Except we do not normally attend this mass and the Priest I’m used to wasn’t there.  It was this other guy.  And while I’m certain he’s a very nice man, I couldn’t for some reason understand half of what he was mumbling. Yes, I’m sure it wasn’t just my sangria pickled synapses misfiring.

I’m not exactly a huge fan of organized religion but I believe it’s important for children to have some knowledge of religion since Biblical references are prevalent in literature, it can be a way to help foster a greater sense of community, etc.  However, if Mac decides when he’s older he’d rather practice a different religion or no religion, that will be his decision.  I believe spirituality is very personal.
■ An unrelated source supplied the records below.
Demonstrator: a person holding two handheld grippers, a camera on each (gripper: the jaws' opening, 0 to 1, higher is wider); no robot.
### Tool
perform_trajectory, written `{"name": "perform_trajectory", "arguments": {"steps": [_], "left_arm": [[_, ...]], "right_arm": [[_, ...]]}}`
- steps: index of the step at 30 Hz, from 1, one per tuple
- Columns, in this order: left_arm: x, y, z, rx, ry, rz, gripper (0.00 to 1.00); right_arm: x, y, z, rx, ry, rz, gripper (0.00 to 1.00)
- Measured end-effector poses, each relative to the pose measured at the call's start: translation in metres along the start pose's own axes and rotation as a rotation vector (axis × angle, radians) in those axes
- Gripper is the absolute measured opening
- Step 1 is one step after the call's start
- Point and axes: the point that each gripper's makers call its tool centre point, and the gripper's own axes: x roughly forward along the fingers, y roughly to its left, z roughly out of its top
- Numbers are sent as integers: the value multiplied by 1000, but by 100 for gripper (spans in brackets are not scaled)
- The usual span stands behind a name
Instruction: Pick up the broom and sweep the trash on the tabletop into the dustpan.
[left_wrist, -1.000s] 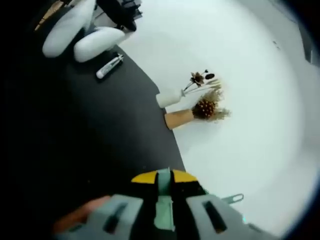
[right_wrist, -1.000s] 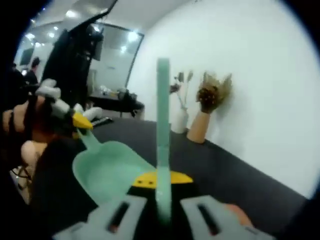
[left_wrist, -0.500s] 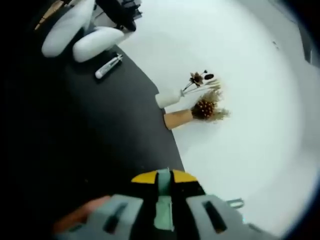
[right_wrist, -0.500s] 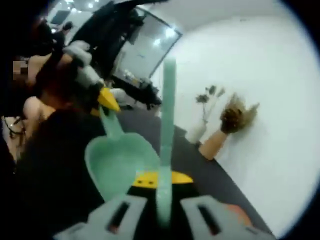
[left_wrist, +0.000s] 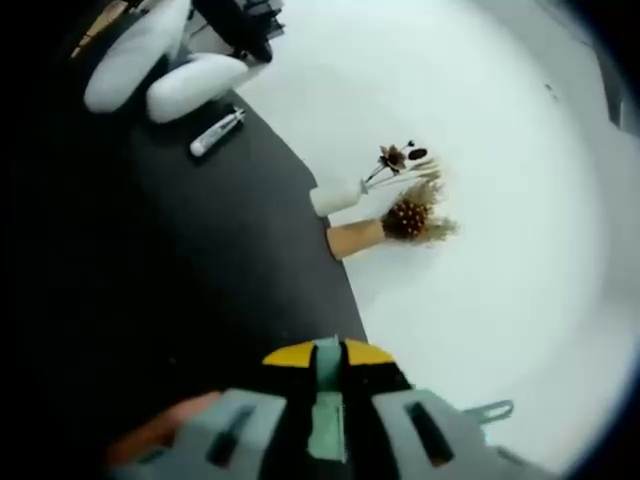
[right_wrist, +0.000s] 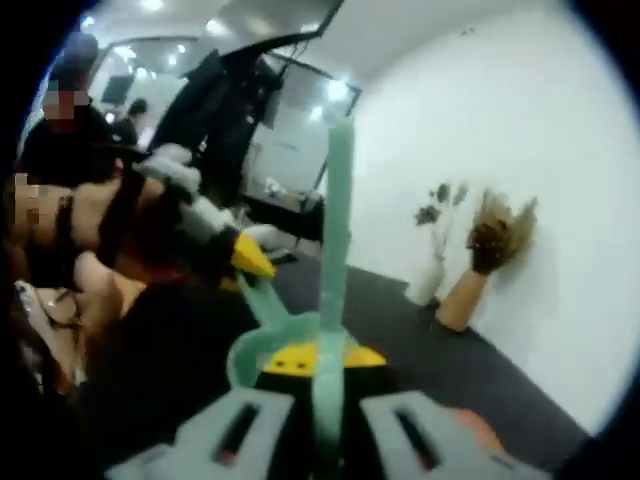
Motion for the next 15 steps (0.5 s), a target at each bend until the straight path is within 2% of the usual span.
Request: {"name": "perform_trajectory", "arguments": {"steps": [1,2,4,6,7,9,10,12,13,15], "left_arm": [[0,0,0,-1,0,0,10],[0,1,0,-3,0,-1,10],[-1,1,0,-3,-1,-1,10],[-1,1,0,-6,-5,-2,10],[0,1,-1,-9,-6,-2,10],[1,2,-3,-21,-9,-4,10],[2,2,-4,-22,-7,-5,10],[3,2,-5,-27,-4,-6,10],[3,2,-6,-27,-4,-6,10],[4,1,-7,-26,-1,-8,10]], "right_arm": [[-4,-9,8,-20,-37,-41,2],[-11,-26,12,-34,-46,-103,2],[-23,-55,12,0,-52,-201,2],[-30,-98,1,23,9,-327,2],[-35,-110,-6,39,38,-372,2],[-47,-137,-25,16,89,-465,2],[-51,-144,-39,24,139,-482,2],[-52,-147,-62,105,180,-464,2],[-51,-149,-70,124,200,-468,2],[-49,-148,-77,109,211,-456,2]]}}
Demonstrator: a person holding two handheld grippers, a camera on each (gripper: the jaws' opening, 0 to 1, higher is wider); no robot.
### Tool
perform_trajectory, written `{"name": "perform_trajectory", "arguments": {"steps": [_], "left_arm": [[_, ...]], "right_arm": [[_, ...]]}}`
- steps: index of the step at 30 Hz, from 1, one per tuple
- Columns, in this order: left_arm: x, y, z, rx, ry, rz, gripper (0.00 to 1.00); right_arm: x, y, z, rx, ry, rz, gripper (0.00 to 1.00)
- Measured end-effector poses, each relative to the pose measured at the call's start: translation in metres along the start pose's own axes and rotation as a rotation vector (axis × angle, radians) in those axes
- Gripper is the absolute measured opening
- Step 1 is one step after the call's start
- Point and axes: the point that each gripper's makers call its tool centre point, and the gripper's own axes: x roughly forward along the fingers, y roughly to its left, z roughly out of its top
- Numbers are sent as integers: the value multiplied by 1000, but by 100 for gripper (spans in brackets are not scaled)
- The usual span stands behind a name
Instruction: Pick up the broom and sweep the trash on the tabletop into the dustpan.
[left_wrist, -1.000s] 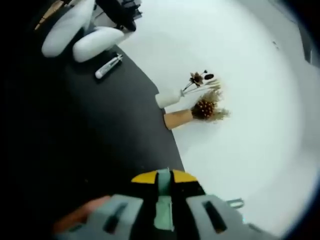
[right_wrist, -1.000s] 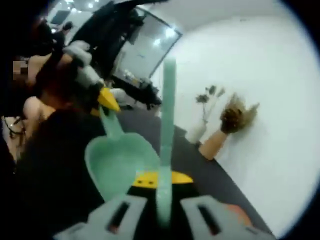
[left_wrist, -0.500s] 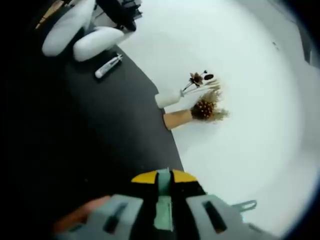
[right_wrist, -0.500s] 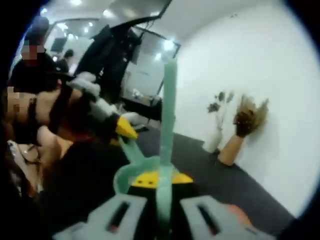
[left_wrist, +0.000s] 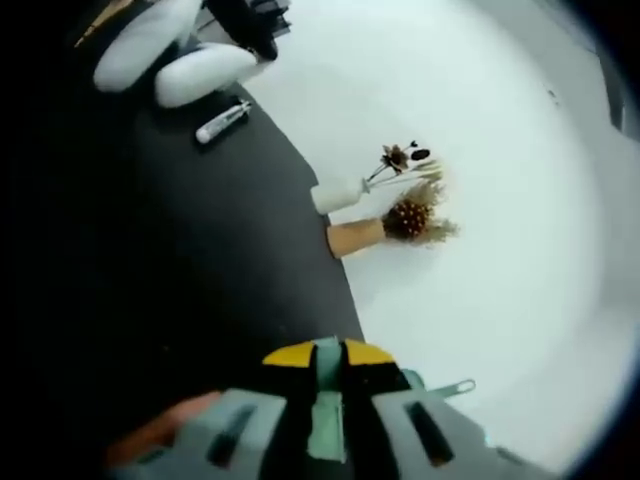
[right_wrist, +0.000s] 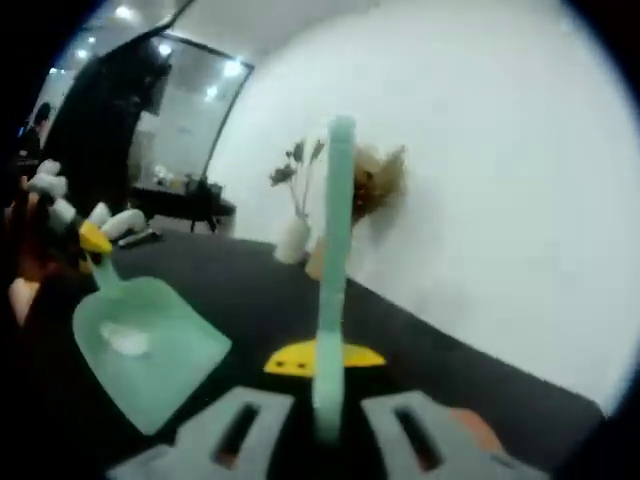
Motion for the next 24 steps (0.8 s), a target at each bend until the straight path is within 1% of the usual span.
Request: {"name": "perform_trajectory", "arguments": {"steps": [1,2,3,4,5,6,8,9,11,13,14,15,16,17,18,19,20,21,22,23,24], "left_arm": [[0,-1,0,3,0,-1,10],[0,-2,-1,8,2,-3,10],[0,-3,-1,10,2,-3,10],[1,-3,-1,11,3,-4,10],[1,-3,-1,11,3,-4,10],[1,-4,-1,12,3,-4,10],[1,-3,-1,11,3,-4,10],[1,-3,-1,9,3,-4,10],[1,-2,-2,6,4,-5,10],[1,-1,-2,4,4,-4,10],[1,-1,-2,3,4,-4,10],[1,-1,-2,2,4,-4,10],[1,-2,-2,2,4,-5,10],[1,-2,-2,4,4,-5,10],[1,-2,-2,4,4,-5,10],[1,-2,-2,3,4,-6,10],[1,-3,-2,4,4,-7,10],[1,-3,-2,5,5,-6,10],[1,-3,-2,5,5,-7,10],[1,-3,-3,6,5,-6,10],[1,-3,-3,5,5,-7,10]], "right_arm": [[7,-3,1,3,8,5,2],[9,0,-1,-2,16,14,2],[8,6,-3,-17,17,28,2],[7,14,-3,-33,21,61,2],[10,21,2,-32,7,98,2],[7,31,10,-11,-21,147,2],[3,45,26,74,-78,233,2],[-3,44,32,115,-101,220,2],[-3,31,43,83,-118,162,2],[0,21,39,80,-92,113,2],[4,16,33,81,-64,91,2],[5,17,25,64,-30,90,2],[8,20,18,41,-10,101,2],[10,27,9,30,13,117,2],[13,33,5,17,29,132,2],[8,43,4,-7,18,147,2],[7,50,8,-20,10,161,2],[8,46,12,-36,13,166,2],[7,50,16,-42,-5,175,2],[6,62,26,-30,-41,224,2],[2,72,33,17,-61,275,2]]}}
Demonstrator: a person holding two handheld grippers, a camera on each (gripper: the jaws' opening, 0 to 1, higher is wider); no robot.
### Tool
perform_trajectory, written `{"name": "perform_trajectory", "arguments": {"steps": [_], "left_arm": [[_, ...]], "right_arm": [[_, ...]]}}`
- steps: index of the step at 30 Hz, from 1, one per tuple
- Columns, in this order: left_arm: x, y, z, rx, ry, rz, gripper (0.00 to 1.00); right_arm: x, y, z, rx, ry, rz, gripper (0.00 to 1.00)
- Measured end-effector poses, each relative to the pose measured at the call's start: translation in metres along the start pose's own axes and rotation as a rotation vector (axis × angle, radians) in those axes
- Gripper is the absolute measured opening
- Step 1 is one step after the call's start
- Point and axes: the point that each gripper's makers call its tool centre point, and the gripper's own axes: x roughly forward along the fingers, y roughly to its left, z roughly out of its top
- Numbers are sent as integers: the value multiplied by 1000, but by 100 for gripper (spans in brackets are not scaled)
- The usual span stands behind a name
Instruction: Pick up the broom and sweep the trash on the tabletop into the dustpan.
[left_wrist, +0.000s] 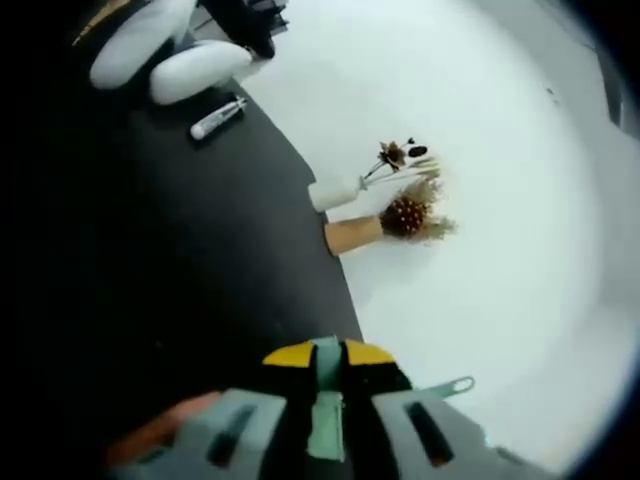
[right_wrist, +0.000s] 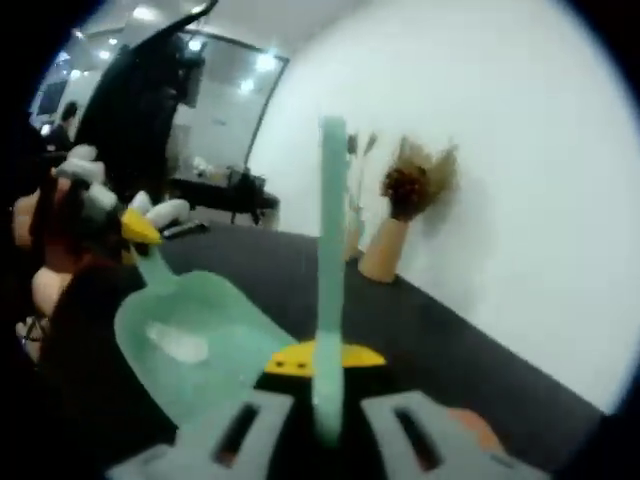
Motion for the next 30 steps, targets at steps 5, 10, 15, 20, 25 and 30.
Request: {"name": "perform_trajectory", "arguments": {"steps": [5,10,15,20,25,30], "left_arm": [[0,1,0,-5,2,1,10],[0,1,-1,-5,2,-1,10],[1,1,-1,-7,2,-1,10],[0,3,-1,-10,1,1,10],[1,3,-2,-11,-2,3,10],[1,2,-3,-9,-2,1,10]], "right_arm": [[-14,-2,5,-67,-11,-99,2],[-6,1,-21,-113,92,-106,2],[-8,36,-3,-9,0,44,2],[-17,20,-2,-25,30,-69,2],[-15,41,-13,-50,68,1,2],[-18,74,14,-52,-51,126,2]]}}
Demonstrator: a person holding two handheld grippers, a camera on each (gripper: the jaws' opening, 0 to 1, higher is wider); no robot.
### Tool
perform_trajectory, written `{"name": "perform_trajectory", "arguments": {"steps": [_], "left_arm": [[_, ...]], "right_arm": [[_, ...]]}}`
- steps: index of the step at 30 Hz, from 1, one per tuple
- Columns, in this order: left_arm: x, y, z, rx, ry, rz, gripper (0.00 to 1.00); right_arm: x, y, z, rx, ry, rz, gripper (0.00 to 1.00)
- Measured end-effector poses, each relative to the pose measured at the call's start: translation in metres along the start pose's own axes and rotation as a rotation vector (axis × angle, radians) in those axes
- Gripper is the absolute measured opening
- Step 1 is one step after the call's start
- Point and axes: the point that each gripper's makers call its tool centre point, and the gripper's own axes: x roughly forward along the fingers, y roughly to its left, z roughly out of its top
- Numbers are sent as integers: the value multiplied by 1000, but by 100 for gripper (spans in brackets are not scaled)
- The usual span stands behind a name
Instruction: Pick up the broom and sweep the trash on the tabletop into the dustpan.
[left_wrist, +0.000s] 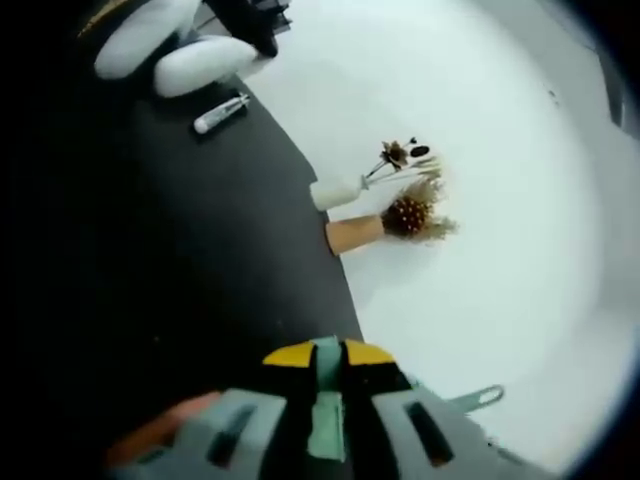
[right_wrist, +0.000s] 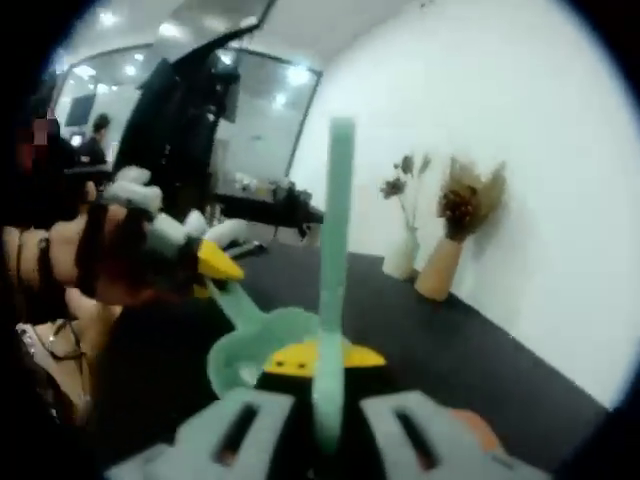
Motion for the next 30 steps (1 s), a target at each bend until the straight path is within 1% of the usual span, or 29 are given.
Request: {"name": "perform_trajectory", "arguments": {"steps": [1,2,3,5,6,7,8,9,10,12,13,14,15,16,17,19,21,22,23,25,26,27,28,29,30], "left_arm": [[0,0,0,-1,0,-1,10],[0,0,0,0,0,-1,10],[0,-1,0,1,0,-1,10],[0,-1,-1,1,0,-1,10],[0,-1,0,2,-1,0,10],[0,-1,-1,1,-1,0,10],[0,-1,-1,1,-2,0,10],[0,-1,-1,1,-3,1,10],[0,-1,-2,1,-5,1,10],[0,-1,-2,1,-8,1,10],[0,-1,-2,1,-8,0,10],[0,-1,-2,1,-9,1,10],[0,-1,-2,1,-8,1,10],[0,-1,-2,1,-7,0,10],[0,-1,-2,3,-7,0,10],[0,-1,-2,1,-7,-1,10],[0,-1,-2,1,-7,-1,10],[0,-2,-2,1,-7,-2,10],[0,-1,-3,1,-6,-1,10],[0,-1,-3,-1,-6,-2,10],[0,-1,-3,-1,-6,-2,10],[0,-1,-3,-2,-7,-2,10],[0,-1,-3,-2,-8,-1,10],[0,-1,-3,-2,-9,0,10],[0,-1,-3,-6,-10,-1,10]], "right_arm": [[1,-5,3,-25,1,-31,2],[0,-10,7,-56,-18,-59,2],[-2,-11,10,-68,-44,-75,2],[-3,-28,3,-42,-7,-140,2],[-2,-36,-4,-52,34,-179,2],[0,-42,-8,-74,60,-206,2],[3,-45,-11,-108,65,-222,2],[5,-42,-16,-112,71,-215,2],[8,-41,-21,-100,94,-210,2],[12,-32,-26,-84,100,-175,2],[14,-25,-26,-69,94,-152,2],[14,-21,-23,-79,84,-135,2],[15,-15,-16,-71,57,-108,2],[15,-8,-6,-8,25,-53,2],[14,-9,1,29,8,-43,2],[9,-14,7,20,-16,-73,2],[7,-32,12,-31,-25,-146,2],[6,-41,10,-29,-22,-175,2],[2,-47,3,-27,-5,-199,2],[-1,-66,-9,-45,30,-265,2],[0,-83,-17,-78,75,-317,2],[3,-91,-24,-94,108,-330,2],[4,-93,-28,-97,117,-330,2],[7,-91,-35,-89,118,-312,2],[10,-85,-42,-61,134,-270,2]]}}
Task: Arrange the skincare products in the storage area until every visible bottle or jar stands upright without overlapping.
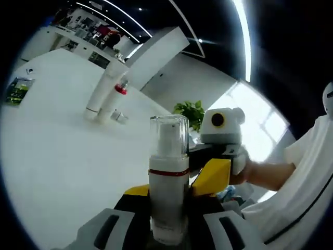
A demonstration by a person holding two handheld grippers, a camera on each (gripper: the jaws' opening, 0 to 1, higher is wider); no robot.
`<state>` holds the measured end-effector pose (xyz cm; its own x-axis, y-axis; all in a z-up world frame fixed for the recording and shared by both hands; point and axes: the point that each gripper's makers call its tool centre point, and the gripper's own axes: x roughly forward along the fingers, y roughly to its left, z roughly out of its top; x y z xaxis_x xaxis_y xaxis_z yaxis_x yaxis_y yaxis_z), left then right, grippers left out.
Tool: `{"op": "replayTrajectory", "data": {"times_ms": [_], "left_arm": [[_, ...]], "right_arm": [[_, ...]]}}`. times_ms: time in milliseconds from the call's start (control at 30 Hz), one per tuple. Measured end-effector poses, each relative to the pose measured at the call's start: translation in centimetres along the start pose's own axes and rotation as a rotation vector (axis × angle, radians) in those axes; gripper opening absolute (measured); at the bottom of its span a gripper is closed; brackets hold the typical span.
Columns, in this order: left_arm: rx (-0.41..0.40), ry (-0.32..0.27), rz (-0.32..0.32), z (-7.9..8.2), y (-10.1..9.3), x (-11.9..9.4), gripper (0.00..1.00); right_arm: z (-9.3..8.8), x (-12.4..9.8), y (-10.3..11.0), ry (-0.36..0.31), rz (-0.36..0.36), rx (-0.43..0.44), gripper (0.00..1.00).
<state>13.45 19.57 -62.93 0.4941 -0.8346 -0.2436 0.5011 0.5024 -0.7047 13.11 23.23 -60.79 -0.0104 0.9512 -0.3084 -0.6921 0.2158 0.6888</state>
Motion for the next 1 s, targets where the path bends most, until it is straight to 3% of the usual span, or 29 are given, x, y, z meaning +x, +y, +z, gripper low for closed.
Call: {"op": "replayTrajectory", "data": {"times_ms": [133, 300, 400, 467, 533, 567, 733, 933, 1000], "left_arm": [[0.003, -0.015, 0.023, 0.3, 0.5, -0.2, 0.26], [0.06, -0.036, 0.108, 0.7, 1.8, -0.6, 0.26], [0.06, -0.033, 0.112, 0.7, 1.8, -0.6, 0.26], [0.108, -0.011, 0.21, 0.5, 3.0, -0.8, 0.26], [0.143, 0.005, 0.258, 0.5, 3.6, -1.0, 0.26], [0.149, 0.011, 0.265, 0.4, 3.6, -1.0, 0.26], [0.181, 0.048, 0.311, -0.2, 4.0, -1.1, 0.25], [0.212, 0.072, 0.35, -0.5, 4.5, -1.2, 0.25], [0.225, 0.078, 0.36, -0.5, 4.7, -1.2, 0.25]], "right_arm": [[0.4, 0.0, -0.2, -0.019, -0.014, 0.014, 0.31], [1.0, -0.2, -0.7, -0.052, -0.032, 0.052, 0.31], [1.0, -0.2, -0.7, -0.056, -0.034, 0.055, 0.31], [1.6, 0.1, -1.1, -0.077, -0.078, 0.086, 0.31], [1.3, 0.6, -1.3, -0.06, -0.116, 0.103, 0.3], [0.7, 1.1, -1.2, -0.025, -0.118, 0.105, 0.3], [0.9, 2.6, -0.6, -0.029, -0.125, 0.088, 0.33], [0.3, 3.7, -2.1, 0.001, -0.228, 0.12, 0.31], [0.5, 3.7, -2.7, -0.025, -0.265, 0.127, 0.26]]}}
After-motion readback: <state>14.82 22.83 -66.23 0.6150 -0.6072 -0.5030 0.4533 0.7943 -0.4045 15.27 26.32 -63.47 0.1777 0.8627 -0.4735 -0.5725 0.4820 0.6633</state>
So my point is, I basically go to church to hear the sermon.  I was not raised Catholic and I do not necessarily understand the entire mass.  Although, I’m looking forward to learning since things like this interest me – symbolism, history, etc.

But yesterday was NOT a good sermon.  If fact, it wasn’t a sermon AT ALL!  Not only did this guy sound like he had a bunch of peanut butter (or communion wine) gumming up his speech, he was just making a pitch for the congregation to donate money to some overseas humanitarian relief efforts.

I have no doubt, it’s a worthy cause and I’m sure we’ll stroke a check.  But I didn’t need a 25 minute pitch to reach that conclusion.  All I kept hearing was “Blurb, blurb, blah, blah CHOLERA!  Blurb, blah, blah SCHOOLS!  Blah, blah, blah, HOSPITALS!  Blurb, blah,  SIN!”

My sangria foggy head was ready to explode.  And here’s where the eternal damnation part comes in:  I found myself hoping not exactly praying. . .ok, maybe praying a little bit. . . that Mac would start squirming so I could take him out of the church.

I know!  I know!  Terrible!  But I couldn’t listen to that guy one minute longer.  I’m not sure which I found more offensive: the fact that I couldn’t understand half of what he was saying or the actual content of what I could decipher!

And when my good little guy started getting a little wiggly, I scooped him up, drug him outside and, like the heathen I apparently am, I rewarded him with crackers.

Have you ever “used” your kid to get out of a situation, place, or obligation?

Even if I end up in purgatory, my sangria was HEAVENLY:  Pour about 1.5 bottles of white wine (I used Sauvignon Blanc), a cup of reduced calorie white grape juice and about 1/4 sugar (or to taste) into a large pitcher.  Stir until sugar dissolves.  Add some sliced nectarines, white grapes, and some Granny Smith Apples.  Allow everything to chill for a couple of hours.  Pour into glasses and top off with a little club soda for fizz.